1 Slurm Wrapper Overview

Note

This is a completely optional feature. The SLURM integration is designed for users with access to HPC clusters who want to scale their experiments efficiently. All functionality can also be run locally without SLURM.

LEAD includes an optional, minimal SLURM wrapper for running experiments on HPC clusters. The design is opinionated but has been used in our research workflow and is kept separate from the core codebase.

1.1 Why Use This Wrapper?

The wrapper addresses several practical needs when running ML experiments on HPC clusters:

Simplified execution: Submit training runs, evaluations, and restarts across multiple seeds without manual job submission
Consistent organization: Generates unified names for SLURM jobs, WandB experiments, and output directories
Parallel execution: Run multiple training and evaluation jobs simultaneously
Multi-cluster compatibility: Supports different clusters with varying partition names

The core principle: one experiment = one bash script. Each script is version-controlled for reproducibility.

1.2 How It Works: A Complete Example

Here’s a typical workflow, starting with pre-training a model from scratch.

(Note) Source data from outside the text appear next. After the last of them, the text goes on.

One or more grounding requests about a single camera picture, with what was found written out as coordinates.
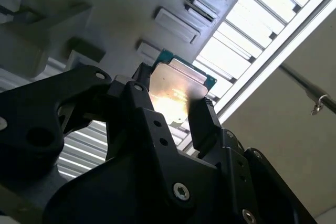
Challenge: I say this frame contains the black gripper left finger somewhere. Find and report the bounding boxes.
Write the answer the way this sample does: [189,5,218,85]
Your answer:
[0,62,196,210]

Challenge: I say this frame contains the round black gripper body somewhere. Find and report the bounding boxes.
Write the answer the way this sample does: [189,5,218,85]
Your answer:
[41,152,237,224]

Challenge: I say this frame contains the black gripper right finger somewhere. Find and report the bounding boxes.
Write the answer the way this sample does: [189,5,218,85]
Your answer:
[188,96,313,224]

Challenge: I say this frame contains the silver CPU green board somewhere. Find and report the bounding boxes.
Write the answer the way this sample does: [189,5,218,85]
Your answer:
[149,48,218,128]

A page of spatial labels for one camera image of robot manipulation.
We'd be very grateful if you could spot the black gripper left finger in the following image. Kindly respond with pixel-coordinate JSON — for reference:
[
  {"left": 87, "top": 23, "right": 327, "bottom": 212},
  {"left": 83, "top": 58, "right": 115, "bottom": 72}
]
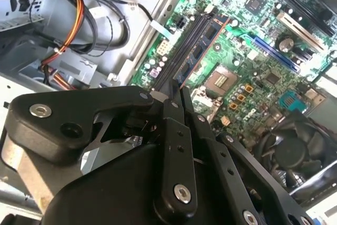
[{"left": 7, "top": 77, "right": 197, "bottom": 217}]

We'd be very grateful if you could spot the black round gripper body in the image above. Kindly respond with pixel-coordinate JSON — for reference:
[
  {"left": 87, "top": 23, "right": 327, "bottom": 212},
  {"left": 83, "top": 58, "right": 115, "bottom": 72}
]
[{"left": 43, "top": 143, "right": 244, "bottom": 225}]

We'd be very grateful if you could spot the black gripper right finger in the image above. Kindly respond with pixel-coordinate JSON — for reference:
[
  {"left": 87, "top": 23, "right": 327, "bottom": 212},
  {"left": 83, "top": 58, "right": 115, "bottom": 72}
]
[{"left": 183, "top": 87, "right": 314, "bottom": 225}]

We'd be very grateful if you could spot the RAM stick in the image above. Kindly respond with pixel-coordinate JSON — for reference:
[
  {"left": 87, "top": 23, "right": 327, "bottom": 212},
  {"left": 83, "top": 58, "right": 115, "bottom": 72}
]
[{"left": 173, "top": 15, "right": 231, "bottom": 89}]

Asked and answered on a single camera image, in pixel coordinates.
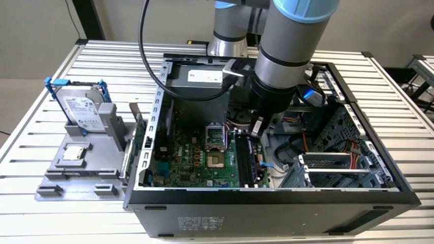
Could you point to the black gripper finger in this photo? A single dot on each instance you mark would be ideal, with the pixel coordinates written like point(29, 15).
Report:
point(265, 124)
point(255, 127)

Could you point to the blue RAM stick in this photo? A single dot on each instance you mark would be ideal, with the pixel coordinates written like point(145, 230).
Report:
point(252, 162)

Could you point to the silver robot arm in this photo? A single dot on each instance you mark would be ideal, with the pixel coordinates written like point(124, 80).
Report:
point(291, 45)

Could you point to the CPU socket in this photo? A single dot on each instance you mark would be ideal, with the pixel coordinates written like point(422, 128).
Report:
point(216, 160)

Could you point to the grey power supply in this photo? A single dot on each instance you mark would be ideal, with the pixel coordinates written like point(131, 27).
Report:
point(199, 106)

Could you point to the grey disk bay cage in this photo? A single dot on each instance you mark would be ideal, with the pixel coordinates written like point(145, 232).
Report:
point(324, 158)

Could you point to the green motherboard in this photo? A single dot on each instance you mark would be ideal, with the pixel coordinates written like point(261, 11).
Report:
point(189, 178)

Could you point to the yellow black plug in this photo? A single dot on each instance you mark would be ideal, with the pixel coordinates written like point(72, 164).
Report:
point(189, 42)

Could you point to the green graphics card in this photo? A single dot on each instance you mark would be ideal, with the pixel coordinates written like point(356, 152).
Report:
point(140, 132)

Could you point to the black PC case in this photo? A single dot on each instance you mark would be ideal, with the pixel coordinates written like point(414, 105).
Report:
point(236, 218)

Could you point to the aluminium side table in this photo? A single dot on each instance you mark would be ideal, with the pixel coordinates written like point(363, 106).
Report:
point(422, 63)

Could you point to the grey parts rack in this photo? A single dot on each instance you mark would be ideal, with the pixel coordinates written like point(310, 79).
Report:
point(97, 157)

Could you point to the hard disk in blue carrier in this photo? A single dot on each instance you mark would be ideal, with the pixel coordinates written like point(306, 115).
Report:
point(79, 106)

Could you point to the silver CPU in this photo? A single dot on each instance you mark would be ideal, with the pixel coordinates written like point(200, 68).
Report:
point(75, 152)

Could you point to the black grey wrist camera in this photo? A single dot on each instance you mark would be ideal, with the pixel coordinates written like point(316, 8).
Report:
point(233, 71)

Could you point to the black vertical frame post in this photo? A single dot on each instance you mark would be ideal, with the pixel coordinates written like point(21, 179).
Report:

1.2.1 Step 1: Creating Your First Training Script

A minimal pre-training script from slurm/experiments/001_example/000_pretrain1_0.sh:

#!/usr/bin/bash

source slurm/init.sh

export LEAD_TRAINING_CONFIG="$LEAD_TRAINING_CONFIG image_architecture=regnety_032 lidar_architecture=regnety_032"

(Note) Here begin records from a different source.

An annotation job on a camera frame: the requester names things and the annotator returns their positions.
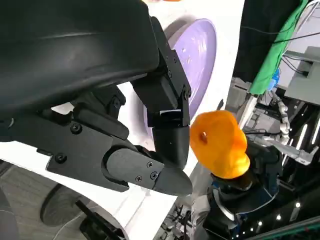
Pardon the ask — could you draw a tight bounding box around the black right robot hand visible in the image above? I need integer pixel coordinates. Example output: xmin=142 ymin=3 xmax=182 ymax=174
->
xmin=210 ymin=142 xmax=283 ymax=201

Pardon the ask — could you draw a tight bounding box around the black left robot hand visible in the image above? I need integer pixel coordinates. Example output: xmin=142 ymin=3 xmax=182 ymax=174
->
xmin=0 ymin=0 xmax=194 ymax=196

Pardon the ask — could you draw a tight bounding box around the grey machine housing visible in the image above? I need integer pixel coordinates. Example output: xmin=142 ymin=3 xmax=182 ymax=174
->
xmin=276 ymin=46 xmax=320 ymax=101

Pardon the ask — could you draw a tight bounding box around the green cloth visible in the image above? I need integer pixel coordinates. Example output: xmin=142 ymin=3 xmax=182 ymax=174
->
xmin=249 ymin=0 xmax=311 ymax=95

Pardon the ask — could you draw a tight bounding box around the black backdrop cloth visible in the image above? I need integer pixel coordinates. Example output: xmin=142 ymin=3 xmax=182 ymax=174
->
xmin=234 ymin=0 xmax=301 ymax=83

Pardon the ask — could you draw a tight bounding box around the lilac plate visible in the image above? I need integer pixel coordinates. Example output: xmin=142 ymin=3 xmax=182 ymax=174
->
xmin=143 ymin=17 xmax=218 ymax=138

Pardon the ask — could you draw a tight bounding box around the dark round stand base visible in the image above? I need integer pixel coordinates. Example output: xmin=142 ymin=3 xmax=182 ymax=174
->
xmin=39 ymin=186 xmax=83 ymax=226

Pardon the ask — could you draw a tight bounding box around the white frame post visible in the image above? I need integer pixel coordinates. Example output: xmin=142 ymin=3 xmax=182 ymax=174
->
xmin=237 ymin=94 xmax=258 ymax=129

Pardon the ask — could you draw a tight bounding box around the black table leg frame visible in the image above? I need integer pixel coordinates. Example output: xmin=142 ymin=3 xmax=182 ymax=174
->
xmin=74 ymin=199 xmax=126 ymax=240

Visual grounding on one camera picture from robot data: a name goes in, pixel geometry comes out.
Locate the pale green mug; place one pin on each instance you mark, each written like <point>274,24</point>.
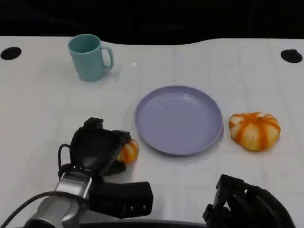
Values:
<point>86,59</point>

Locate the lilac plate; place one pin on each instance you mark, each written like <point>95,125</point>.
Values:
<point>178,121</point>

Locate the large orange white bread roll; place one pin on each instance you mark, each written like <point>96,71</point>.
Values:
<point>255,131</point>

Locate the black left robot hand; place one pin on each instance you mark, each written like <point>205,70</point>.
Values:
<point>92,147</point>

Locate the small orange white bread roll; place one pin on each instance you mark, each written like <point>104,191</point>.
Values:
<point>129,152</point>

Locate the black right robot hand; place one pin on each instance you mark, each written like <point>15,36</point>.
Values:
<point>244,206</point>

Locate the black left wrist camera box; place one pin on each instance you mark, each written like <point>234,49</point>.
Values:
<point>123,199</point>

train --cpus-per-task=32 --partition=a100-galvani --time=3-00:00:00 --gres=gpu:4

Naming convention: Scripts follow the pattern slurm/experiments/<exp_id>_<exp_name>/<step_id>_<step_name>_<seed>.sh. This creates a hierarchy: experiments contain multiple steps (pre-training, fine-tuning, evaluation), each potentially run with different random seeds.

Line-by-line breakdown:

Line 1: Standard bash script header
Line 3: Sources slurm/init.sh, which sets up environment variables and defines helper functions like train
Line 5: Configures model architecture via environment variables (matching options in lead/training/config_training.py)
Line 7: Launches training with SLURM parameters (CPUs, GPUs, time limit, partition name)

1.2.2 Step 2: Running Your Experiment

Execute the script:

1bash slurm/experiments/001_example/000_pretrain1_0.sh

The wrapper creates an organized output directory:

outputs/training/001_example/000_pretrain1_0/<year><month><day>_<hour><minute><second>

Logs, checkpoints, and metrics are saved to this timestamped directory for comparison and reproducibility.

1.3 What’s Next?

The same principles apply throughout the research pipeline:

Data Collection: Orchestrate CARLA simulation jobs to gather training data across the cluster
Training: Run pre-training, fine-tuning, and multi-seed experiments with organized outputs
Evaluation: Test trained models across different scenarios and datasets

Each workflow uses the same script-based approach: one script per experiment step, version-controlled and automatically organized.